About this task
Pick up at the line with "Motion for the". Write it out exactly, along with each later line through the end of the data, and nothing more.

Collected material: Begin

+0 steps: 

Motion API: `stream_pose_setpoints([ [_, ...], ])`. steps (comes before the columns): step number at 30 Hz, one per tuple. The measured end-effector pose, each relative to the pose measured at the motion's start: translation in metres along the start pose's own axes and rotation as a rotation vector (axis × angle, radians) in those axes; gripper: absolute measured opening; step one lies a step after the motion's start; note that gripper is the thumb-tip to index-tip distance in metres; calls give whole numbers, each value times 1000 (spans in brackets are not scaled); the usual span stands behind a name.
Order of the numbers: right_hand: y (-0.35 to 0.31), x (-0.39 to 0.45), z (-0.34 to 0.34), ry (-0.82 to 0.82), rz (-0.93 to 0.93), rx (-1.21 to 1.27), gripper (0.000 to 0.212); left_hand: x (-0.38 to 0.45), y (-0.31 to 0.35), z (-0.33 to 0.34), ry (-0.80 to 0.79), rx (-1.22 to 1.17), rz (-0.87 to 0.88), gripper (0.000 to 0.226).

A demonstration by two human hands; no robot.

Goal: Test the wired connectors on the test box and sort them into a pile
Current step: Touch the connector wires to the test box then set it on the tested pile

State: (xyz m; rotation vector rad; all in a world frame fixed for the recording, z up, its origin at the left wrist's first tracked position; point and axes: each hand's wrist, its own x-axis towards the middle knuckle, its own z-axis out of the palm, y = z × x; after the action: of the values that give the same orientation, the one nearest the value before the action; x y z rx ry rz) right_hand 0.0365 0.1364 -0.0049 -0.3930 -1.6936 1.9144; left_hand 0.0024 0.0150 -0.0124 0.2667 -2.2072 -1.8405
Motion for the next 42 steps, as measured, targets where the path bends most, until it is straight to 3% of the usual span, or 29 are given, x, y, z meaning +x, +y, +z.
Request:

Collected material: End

The answer
Motion for the next 42 steps, as measured, targets where the path bends most, until it is straight to 3% of the usual span, or 29 are given, x, y, z meaning +x, +y, +z.
Request:

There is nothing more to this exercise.